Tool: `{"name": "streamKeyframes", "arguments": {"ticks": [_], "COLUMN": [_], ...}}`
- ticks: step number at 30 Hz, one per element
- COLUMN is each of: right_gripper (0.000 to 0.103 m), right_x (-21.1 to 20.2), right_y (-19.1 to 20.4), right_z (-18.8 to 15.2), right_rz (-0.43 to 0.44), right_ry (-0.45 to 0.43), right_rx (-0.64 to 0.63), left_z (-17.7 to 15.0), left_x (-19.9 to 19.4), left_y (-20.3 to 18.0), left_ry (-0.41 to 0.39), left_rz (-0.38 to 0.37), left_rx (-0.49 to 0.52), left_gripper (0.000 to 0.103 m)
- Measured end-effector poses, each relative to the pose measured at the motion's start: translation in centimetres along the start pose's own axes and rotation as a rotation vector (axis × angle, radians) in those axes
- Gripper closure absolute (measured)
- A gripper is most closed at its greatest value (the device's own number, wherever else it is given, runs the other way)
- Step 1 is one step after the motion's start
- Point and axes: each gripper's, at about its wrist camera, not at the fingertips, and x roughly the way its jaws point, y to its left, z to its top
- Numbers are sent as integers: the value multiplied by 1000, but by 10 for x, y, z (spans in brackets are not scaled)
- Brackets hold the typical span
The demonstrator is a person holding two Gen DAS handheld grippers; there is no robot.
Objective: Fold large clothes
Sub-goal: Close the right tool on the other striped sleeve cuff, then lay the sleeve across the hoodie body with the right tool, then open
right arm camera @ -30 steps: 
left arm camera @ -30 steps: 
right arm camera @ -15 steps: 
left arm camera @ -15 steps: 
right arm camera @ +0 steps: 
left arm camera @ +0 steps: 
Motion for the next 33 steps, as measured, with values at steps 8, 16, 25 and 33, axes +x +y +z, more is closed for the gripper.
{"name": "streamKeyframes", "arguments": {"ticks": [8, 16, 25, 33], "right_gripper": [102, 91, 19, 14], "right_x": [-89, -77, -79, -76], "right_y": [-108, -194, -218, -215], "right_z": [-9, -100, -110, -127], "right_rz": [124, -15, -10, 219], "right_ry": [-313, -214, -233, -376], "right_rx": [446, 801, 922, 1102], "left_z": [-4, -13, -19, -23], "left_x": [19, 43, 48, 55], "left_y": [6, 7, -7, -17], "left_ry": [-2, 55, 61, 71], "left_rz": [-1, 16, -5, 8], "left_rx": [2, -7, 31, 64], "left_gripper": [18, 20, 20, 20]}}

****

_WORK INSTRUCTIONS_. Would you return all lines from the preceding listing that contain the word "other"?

_WRITTEN ANSWER_.
- A gripper is most closed at its greatest value (the device's own number, wherever else it is given, runs the other way)
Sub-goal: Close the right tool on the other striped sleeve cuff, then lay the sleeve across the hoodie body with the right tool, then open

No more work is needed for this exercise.